For the string "foil", find every matching line in the records and copy it.
Dataset records START
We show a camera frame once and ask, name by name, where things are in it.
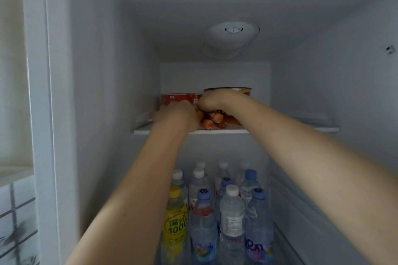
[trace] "white bottle cap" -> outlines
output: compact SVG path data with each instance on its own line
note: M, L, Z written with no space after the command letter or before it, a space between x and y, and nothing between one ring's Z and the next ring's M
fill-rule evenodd
M196 167L199 167L199 168L201 168L201 169L205 169L205 167L206 167L206 162L204 162L204 161L197 161L197 162L196 162Z
M181 179L182 175L183 175L183 173L182 173L181 169L173 170L173 179Z
M228 196L238 196L239 195L239 187L235 184L228 184L226 186L226 194Z
M218 167L220 169L226 169L228 167L228 162L219 162Z
M196 177L196 178L204 177L205 176L205 170L203 170L200 167L196 167L193 170L193 176Z
M241 162L240 163L240 168L247 170L249 168L249 163L248 162Z

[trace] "person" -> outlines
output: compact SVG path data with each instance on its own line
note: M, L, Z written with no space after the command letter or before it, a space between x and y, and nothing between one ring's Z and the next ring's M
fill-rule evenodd
M396 177L331 137L240 92L207 92L198 107L236 117L370 263L396 264ZM197 129L202 115L187 101L153 114L147 141L67 265L153 263L178 148L187 133Z

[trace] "blue bottle cap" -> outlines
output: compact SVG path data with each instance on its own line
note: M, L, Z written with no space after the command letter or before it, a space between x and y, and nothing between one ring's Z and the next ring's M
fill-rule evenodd
M224 177L224 178L221 180L221 185L224 186L224 187L226 187L228 184L232 184L231 178L229 178L229 177Z
M256 198L258 200L264 200L266 198L266 193L263 189L256 188L253 189L251 193L253 195L253 198Z
M200 200L209 200L210 192L207 189L198 190L198 199Z
M257 179L257 172L256 170L247 169L245 173L246 179L256 180Z

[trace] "bottle cap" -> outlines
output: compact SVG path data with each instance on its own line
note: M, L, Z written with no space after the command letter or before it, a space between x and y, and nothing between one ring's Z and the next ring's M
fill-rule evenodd
M180 187L179 186L171 186L169 192L169 198L178 198L180 196Z
M193 170L193 176L196 177L196 178L203 177L203 176L205 176L205 170L203 170L203 169L201 169L199 167L196 167Z
M228 196L238 196L239 195L239 188L235 184L229 184L226 186L226 194Z
M181 179L182 176L183 176L183 173L182 173L181 169L173 170L173 179Z
M228 162L219 162L218 167L220 169L226 169L228 167Z
M206 162L204 161L197 161L196 162L196 167L199 167L201 169L204 169L206 167Z
M249 179L249 180L256 180L257 179L257 172L255 170L252 170L252 169L247 169L246 173L245 173L245 177L246 177L246 179Z
M241 162L241 163L239 164L239 167L240 167L241 169L247 170L247 169L249 168L249 163L248 163L248 162Z
M251 193L253 195L253 198L256 198L259 200L264 200L266 198L266 193L264 192L263 189L256 188L256 189L253 189L251 191Z
M198 190L198 199L200 200L209 200L210 192L207 189Z
M226 187L228 184L232 184L231 178L224 177L224 178L221 180L221 185L224 186L224 187Z

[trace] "yellow bottle cap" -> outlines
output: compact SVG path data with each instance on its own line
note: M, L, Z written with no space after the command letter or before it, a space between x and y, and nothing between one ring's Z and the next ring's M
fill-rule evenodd
M178 198L180 196L180 187L179 186L171 186L169 192L169 198Z

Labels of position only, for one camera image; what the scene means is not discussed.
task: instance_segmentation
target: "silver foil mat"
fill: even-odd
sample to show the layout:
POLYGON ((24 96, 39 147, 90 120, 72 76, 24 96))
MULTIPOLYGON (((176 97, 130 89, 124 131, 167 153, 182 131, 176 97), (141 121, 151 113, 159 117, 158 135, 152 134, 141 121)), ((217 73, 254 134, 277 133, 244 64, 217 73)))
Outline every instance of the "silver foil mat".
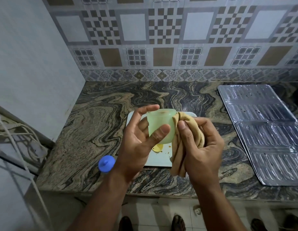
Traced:
POLYGON ((260 182, 298 186, 298 122, 271 86, 218 90, 260 182))

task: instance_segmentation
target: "tan cleaning cloth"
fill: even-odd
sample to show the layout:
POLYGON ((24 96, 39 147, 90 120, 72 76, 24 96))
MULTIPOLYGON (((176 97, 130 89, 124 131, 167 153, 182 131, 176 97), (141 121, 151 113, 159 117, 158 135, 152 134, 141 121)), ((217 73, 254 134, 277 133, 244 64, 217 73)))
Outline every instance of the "tan cleaning cloth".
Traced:
POLYGON ((178 121, 185 121, 193 133, 195 144, 198 148, 201 148, 205 144, 205 137, 203 132, 198 127, 195 119, 184 112, 177 112, 175 116, 172 117, 174 120, 174 126, 176 131, 174 134, 174 139, 172 140, 172 167, 170 169, 170 174, 172 176, 179 175, 180 177, 185 177, 186 169, 184 158, 186 155, 185 146, 183 145, 180 132, 178 130, 178 121))

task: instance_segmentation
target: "fingernail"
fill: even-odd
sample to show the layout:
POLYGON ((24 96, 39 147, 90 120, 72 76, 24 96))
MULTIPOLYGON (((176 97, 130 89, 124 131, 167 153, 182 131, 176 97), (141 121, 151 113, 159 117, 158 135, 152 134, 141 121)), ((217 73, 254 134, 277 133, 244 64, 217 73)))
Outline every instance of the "fingernail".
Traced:
POLYGON ((160 129, 164 134, 168 134, 168 132, 169 132, 169 127, 168 126, 161 126, 160 129))
POLYGON ((185 129, 185 123, 183 121, 178 122, 178 129, 179 130, 184 130, 185 129))

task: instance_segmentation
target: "person's left hand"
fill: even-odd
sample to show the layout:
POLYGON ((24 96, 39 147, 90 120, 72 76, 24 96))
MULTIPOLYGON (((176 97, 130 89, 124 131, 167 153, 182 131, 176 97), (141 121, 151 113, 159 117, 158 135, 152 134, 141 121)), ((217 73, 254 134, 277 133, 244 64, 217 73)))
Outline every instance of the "person's left hand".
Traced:
POLYGON ((114 168, 124 175, 127 182, 143 169, 151 149, 170 132, 170 126, 164 124, 149 137, 147 117, 140 120, 146 112, 159 108, 158 104, 138 108, 124 130, 114 168))

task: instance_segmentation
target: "tiled wall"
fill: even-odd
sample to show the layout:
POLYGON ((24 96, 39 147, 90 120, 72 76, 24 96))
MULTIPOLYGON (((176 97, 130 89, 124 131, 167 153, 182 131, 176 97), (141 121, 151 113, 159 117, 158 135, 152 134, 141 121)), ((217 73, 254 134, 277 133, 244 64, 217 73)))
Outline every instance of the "tiled wall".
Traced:
POLYGON ((86 80, 298 80, 298 0, 43 0, 86 80))

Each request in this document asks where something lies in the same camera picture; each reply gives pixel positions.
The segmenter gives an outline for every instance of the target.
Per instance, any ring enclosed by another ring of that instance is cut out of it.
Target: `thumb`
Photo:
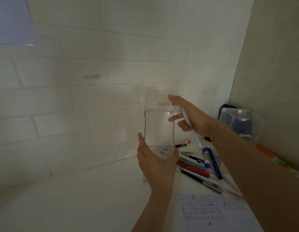
[[[174,152],[173,152],[173,154],[172,154],[172,156],[170,157],[170,160],[172,161],[172,162],[177,162],[178,161],[178,158],[179,158],[179,154],[178,154],[178,148],[175,148],[174,149]]]
[[[183,99],[181,96],[168,95],[168,99],[172,102],[172,105],[180,105],[182,108],[187,109],[190,102]]]

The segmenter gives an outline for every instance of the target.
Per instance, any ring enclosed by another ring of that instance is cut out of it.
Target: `bracelet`
[[[219,129],[217,129],[217,130],[214,132],[214,134],[213,134],[213,136],[212,136],[212,138],[211,138],[212,143],[213,143],[213,138],[215,137],[215,135],[217,134],[217,132],[218,132],[219,130],[221,130],[223,127],[229,127],[229,125],[223,125],[223,126],[221,126]]]

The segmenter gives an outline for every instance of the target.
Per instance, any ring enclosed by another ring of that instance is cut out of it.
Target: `white countertop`
[[[176,172],[164,231],[180,231],[178,193],[213,191]],[[24,189],[0,210],[0,231],[130,231],[149,196],[134,156]]]

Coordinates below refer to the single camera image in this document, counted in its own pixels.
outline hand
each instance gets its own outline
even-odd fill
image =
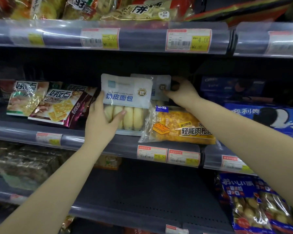
[[[118,124],[124,118],[126,111],[119,112],[111,123],[105,118],[103,107],[104,91],[101,91],[96,101],[90,105],[89,115],[86,122],[85,142],[86,146],[104,146],[113,139]]]
[[[180,86],[177,91],[163,90],[164,94],[171,98],[176,104],[185,108],[187,111],[193,106],[193,100],[200,98],[194,86],[185,78],[174,76],[172,80],[177,81]]]

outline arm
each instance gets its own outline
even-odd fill
[[[182,78],[179,90],[165,91],[191,112],[224,145],[293,206],[293,138],[200,98]]]
[[[125,111],[108,123],[104,93],[90,106],[85,142],[47,181],[0,224],[0,234],[56,234]]]

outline plastic price strip
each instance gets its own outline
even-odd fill
[[[61,146],[62,134],[37,132],[36,141],[46,146]]]
[[[189,230],[166,225],[165,234],[189,234]]]
[[[269,31],[265,55],[293,56],[293,31]]]
[[[166,162],[167,152],[168,149],[164,148],[138,145],[137,158],[154,162]]]
[[[255,173],[238,157],[223,155],[222,160],[221,170],[223,171],[255,175]]]
[[[169,149],[167,163],[197,168],[200,164],[200,153]]]
[[[26,199],[26,196],[11,194],[9,203],[21,205]]]
[[[167,30],[165,51],[208,53],[211,36],[210,29]]]
[[[32,29],[10,29],[10,39],[15,46],[44,47],[43,33]]]
[[[83,29],[82,46],[92,49],[119,50],[119,30],[120,28]]]

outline left hand
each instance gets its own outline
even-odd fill
[[[118,124],[124,118],[126,111],[119,112],[111,123],[105,118],[103,98],[105,94],[101,91],[96,101],[90,105],[89,115],[86,122],[85,142],[86,146],[104,146],[113,139]]]

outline oreo box
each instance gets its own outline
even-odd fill
[[[260,96],[264,86],[265,81],[258,79],[204,76],[201,82],[201,91]]]
[[[293,108],[226,103],[225,108],[293,138]]]
Dataset records END
■ Solution to the problem ■
target: "silver foil mat"
Outline every instance of the "silver foil mat".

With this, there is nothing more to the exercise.